** Opening Recorded information block **
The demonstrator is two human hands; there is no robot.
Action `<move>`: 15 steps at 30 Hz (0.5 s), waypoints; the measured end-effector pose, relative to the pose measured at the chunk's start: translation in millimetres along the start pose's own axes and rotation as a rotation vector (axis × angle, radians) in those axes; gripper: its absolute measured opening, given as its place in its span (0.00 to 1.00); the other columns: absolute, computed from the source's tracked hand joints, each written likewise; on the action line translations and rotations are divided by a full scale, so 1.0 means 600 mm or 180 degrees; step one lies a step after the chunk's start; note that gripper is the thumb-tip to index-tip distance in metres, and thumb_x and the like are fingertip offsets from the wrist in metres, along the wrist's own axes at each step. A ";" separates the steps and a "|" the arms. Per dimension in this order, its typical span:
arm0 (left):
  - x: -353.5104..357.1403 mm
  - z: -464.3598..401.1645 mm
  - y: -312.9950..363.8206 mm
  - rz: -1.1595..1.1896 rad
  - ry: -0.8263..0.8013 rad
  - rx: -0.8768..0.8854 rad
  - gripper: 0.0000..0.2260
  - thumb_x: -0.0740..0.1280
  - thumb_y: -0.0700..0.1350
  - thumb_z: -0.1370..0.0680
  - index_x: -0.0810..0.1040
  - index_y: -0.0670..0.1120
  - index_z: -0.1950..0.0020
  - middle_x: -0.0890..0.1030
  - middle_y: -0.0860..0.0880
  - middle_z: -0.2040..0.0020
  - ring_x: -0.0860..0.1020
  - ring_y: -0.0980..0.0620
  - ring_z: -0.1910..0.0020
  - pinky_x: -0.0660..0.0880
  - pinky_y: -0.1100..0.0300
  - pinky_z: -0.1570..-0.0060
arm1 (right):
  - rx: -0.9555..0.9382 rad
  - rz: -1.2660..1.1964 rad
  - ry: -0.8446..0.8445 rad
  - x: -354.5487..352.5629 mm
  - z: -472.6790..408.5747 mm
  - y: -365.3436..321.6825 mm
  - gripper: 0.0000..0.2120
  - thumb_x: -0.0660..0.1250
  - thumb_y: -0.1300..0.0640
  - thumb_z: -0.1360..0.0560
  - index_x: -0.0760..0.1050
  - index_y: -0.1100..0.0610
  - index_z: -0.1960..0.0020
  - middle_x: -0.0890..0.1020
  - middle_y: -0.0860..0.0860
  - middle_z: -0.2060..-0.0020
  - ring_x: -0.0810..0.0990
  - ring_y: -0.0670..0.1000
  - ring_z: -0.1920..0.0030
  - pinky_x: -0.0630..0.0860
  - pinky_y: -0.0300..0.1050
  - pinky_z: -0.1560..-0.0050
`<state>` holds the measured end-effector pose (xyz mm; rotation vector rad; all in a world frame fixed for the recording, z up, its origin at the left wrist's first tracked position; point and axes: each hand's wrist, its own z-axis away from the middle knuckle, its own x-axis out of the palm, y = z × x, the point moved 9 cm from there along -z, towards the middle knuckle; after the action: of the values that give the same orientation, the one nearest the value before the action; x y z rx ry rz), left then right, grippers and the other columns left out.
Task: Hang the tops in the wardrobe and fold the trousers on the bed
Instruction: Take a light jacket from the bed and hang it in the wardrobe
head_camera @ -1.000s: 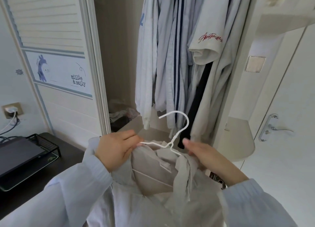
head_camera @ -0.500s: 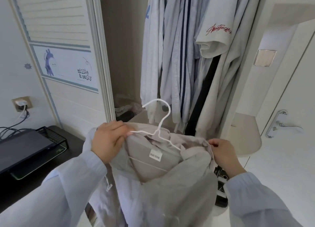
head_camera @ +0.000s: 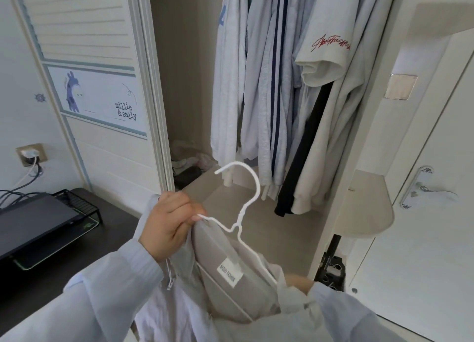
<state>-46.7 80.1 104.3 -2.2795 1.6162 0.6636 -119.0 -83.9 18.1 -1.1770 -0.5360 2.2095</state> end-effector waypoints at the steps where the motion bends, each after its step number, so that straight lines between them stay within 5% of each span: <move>1: 0.002 0.002 0.002 0.0013 -0.0034 -0.0002 0.11 0.52 0.48 0.18 0.73 0.52 0.53 0.79 0.49 0.63 0.73 0.52 0.62 0.67 0.53 0.59 | -0.0061 -0.0008 -0.0040 0.002 0.009 -0.013 0.22 0.46 0.65 0.19 0.42 0.69 0.28 0.57 0.61 0.27 0.59 0.57 0.27 0.59 0.37 0.37; 3: 0.006 0.005 0.001 0.0019 -0.0074 -0.0042 0.11 0.52 0.49 0.18 0.73 0.52 0.53 0.78 0.50 0.62 0.74 0.52 0.61 0.68 0.53 0.59 | -0.0196 -0.0040 0.0148 -0.002 -0.016 -0.016 0.20 0.51 0.64 0.19 0.57 0.69 0.29 0.68 0.62 0.32 0.67 0.58 0.31 0.64 0.41 0.37; 5: 0.003 0.007 -0.004 0.0014 -0.0065 -0.0096 0.12 0.52 0.48 0.18 0.73 0.51 0.53 0.76 0.53 0.59 0.74 0.52 0.61 0.68 0.54 0.59 | -0.0437 -0.0082 0.0323 -0.013 -0.057 -0.014 0.10 0.60 0.60 0.21 0.76 0.61 0.43 0.80 0.55 0.50 0.78 0.53 0.47 0.73 0.47 0.43; 7: -0.001 0.011 -0.011 -0.0003 -0.0066 -0.0118 0.12 0.52 0.48 0.18 0.73 0.51 0.53 0.73 0.55 0.58 0.73 0.53 0.60 0.67 0.56 0.58 | -0.0374 0.0182 0.1344 -0.077 -0.090 0.013 0.04 0.63 0.58 0.25 0.74 0.54 0.59 0.78 0.50 0.64 0.77 0.50 0.60 0.73 0.45 0.58; 10: 0.004 0.017 -0.018 -0.0043 -0.0142 -0.0066 0.12 0.52 0.48 0.18 0.73 0.49 0.54 0.72 0.53 0.59 0.71 0.52 0.62 0.65 0.59 0.59 | -0.0363 0.1566 0.2665 -0.156 -0.077 0.006 0.01 0.59 0.56 0.25 0.69 0.53 0.54 0.79 0.52 0.60 0.75 0.54 0.61 0.67 0.43 0.62; 12: 0.013 0.020 -0.027 -0.0108 -0.0238 -0.0080 0.13 0.52 0.48 0.18 0.73 0.48 0.54 0.74 0.52 0.61 0.71 0.52 0.62 0.66 0.57 0.60 | -0.0371 0.1506 0.2191 -0.166 -0.087 0.003 0.05 0.63 0.51 0.27 0.72 0.51 0.53 0.80 0.50 0.56 0.75 0.53 0.58 0.68 0.42 0.60; 15: 0.021 0.027 -0.037 -0.0197 -0.0369 -0.0075 0.11 0.53 0.45 0.19 0.74 0.48 0.54 0.78 0.48 0.62 0.72 0.51 0.61 0.68 0.52 0.60 | -0.0735 0.0585 0.0806 -0.147 -0.083 -0.012 0.05 0.72 0.53 0.31 0.75 0.46 0.60 0.80 0.45 0.61 0.78 0.48 0.58 0.71 0.39 0.58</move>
<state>-26.0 84.7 83.0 -2.2527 1.4867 0.7880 -35.4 -132.0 50.3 -1.6594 -0.6086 2.1442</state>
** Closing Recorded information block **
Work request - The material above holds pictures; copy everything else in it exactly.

Result -
The demonstrator is two human hands; there is no robot.
Action `<move>`: 15 steps at 30 Hz (0.5 s), waypoints; the measured end-effector pose, relative to the pose measured at the chunk's start: translation in millimetres along the start pose's own axes and rotation as a rotation vector (axis × angle, radians) in those axes; gripper: its absolute measured opening, given as its place in its span (0.00 to 1.00); the other columns: absolute, computed from the source's tracked hand joints, each written likewise; on the action line translations and rotations are divided by a full scale, so 1.0 means 600 mm or 180 degrees; step one lies a step after the chunk's start; note that gripper is the thumb-tip to index-tip distance in metres, and thumb_x and the like are fingertip offsets from the wrist in metres, along the wrist's own axes at each step. A ";" separates the steps and a "|" the arms. Per dimension in this order, its typical span:
arm0 (left):
  - x: -353.5104..357.1403 mm
  - z: -464.3598..401.1645 mm
  - y: -312.9950..363.8206 mm
  - rz: -1.1595..1.1896 rad
  - ry: -0.8263..0.8013 rad
  - rx: -0.8768..0.8854 rad
  - gripper: 0.0000..0.2260
  - thumb_x: -0.0740..0.1280
  - thumb_y: -0.0700..0.1350
  - thumb_z: -0.1370..0.0680
  - index_x: -0.0810..0.1040
  - index_y: -0.0670..0.1120
  - index_z: -0.1950..0.0020
  - middle_x: -0.0890..0.1030
  - middle_y: -0.0860..0.0880
  - middle_z: -0.2040..0.0020
  - ring_x: -0.0860..0.1020
  - ring_y: -0.0980..0.0620
  - ring_z: -0.1910..0.0020
  - pinky_x: -0.0660..0.0880
  - pinky_y: -0.1100..0.0300
  - pinky_z: -0.1570..-0.0060
arm1 (right):
  - rx: -0.9555..0.9382 rad
  - rz: -1.2660..1.1964 rad
  - ry: -0.8446..0.8445 rad
  - x: -354.5487..352.5629 mm
  - z: -472.6790..408.5747 mm
  - y: -365.3436..321.6825 mm
  - gripper: 0.0000..0.2120
  - thumb_x: -0.0660..0.1250
  - thumb_y: -0.1300..0.0640
  - thumb_z: -0.1360..0.0560
  - index_x: -0.0760..0.1050
  - index_y: -0.1100..0.0610
  - index_z: -0.1960..0.0020
  - middle_x: -0.0890..0.1020
  - middle_y: -0.0860..0.0860
  - middle_z: -0.2060..-0.0020
  - ring_x: -0.0810..0.0990
  - ring_y: -0.0670..0.1000
  - ring_z: -0.1920..0.0030
  - pinky_x: -0.0630..0.0860
  - pinky_y: -0.0300..0.1050
  - pinky_z: -0.1560..-0.0050
`<state>` holds the measured end-effector pose (xyz mm; rotation vector rad; all in a world frame fixed for the recording, z up, its origin at the left wrist's first tracked position; point and axes: each hand's wrist, its own z-axis away from the middle knuckle, its own x-axis out of the palm, y = z × x, the point moved 9 cm from there along -z, towards the middle knuckle; after the action: of the values that give the same orientation, the one nearest the value before the action; x y z rx ry rz), left then right, grippers and the other columns left out.
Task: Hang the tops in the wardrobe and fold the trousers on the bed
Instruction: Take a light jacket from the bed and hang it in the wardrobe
head_camera @ -1.000s: 
head_camera @ -0.500s: 
head_camera @ +0.000s: 
<state>-46.7 80.1 104.3 -2.2795 1.6162 0.6636 -119.0 -83.9 18.1 -1.1770 -0.5360 2.2095</state> end-effector waypoints at the steps where the motion bends, each after its step number, so that straight lines between them stay within 5% of each span: <move>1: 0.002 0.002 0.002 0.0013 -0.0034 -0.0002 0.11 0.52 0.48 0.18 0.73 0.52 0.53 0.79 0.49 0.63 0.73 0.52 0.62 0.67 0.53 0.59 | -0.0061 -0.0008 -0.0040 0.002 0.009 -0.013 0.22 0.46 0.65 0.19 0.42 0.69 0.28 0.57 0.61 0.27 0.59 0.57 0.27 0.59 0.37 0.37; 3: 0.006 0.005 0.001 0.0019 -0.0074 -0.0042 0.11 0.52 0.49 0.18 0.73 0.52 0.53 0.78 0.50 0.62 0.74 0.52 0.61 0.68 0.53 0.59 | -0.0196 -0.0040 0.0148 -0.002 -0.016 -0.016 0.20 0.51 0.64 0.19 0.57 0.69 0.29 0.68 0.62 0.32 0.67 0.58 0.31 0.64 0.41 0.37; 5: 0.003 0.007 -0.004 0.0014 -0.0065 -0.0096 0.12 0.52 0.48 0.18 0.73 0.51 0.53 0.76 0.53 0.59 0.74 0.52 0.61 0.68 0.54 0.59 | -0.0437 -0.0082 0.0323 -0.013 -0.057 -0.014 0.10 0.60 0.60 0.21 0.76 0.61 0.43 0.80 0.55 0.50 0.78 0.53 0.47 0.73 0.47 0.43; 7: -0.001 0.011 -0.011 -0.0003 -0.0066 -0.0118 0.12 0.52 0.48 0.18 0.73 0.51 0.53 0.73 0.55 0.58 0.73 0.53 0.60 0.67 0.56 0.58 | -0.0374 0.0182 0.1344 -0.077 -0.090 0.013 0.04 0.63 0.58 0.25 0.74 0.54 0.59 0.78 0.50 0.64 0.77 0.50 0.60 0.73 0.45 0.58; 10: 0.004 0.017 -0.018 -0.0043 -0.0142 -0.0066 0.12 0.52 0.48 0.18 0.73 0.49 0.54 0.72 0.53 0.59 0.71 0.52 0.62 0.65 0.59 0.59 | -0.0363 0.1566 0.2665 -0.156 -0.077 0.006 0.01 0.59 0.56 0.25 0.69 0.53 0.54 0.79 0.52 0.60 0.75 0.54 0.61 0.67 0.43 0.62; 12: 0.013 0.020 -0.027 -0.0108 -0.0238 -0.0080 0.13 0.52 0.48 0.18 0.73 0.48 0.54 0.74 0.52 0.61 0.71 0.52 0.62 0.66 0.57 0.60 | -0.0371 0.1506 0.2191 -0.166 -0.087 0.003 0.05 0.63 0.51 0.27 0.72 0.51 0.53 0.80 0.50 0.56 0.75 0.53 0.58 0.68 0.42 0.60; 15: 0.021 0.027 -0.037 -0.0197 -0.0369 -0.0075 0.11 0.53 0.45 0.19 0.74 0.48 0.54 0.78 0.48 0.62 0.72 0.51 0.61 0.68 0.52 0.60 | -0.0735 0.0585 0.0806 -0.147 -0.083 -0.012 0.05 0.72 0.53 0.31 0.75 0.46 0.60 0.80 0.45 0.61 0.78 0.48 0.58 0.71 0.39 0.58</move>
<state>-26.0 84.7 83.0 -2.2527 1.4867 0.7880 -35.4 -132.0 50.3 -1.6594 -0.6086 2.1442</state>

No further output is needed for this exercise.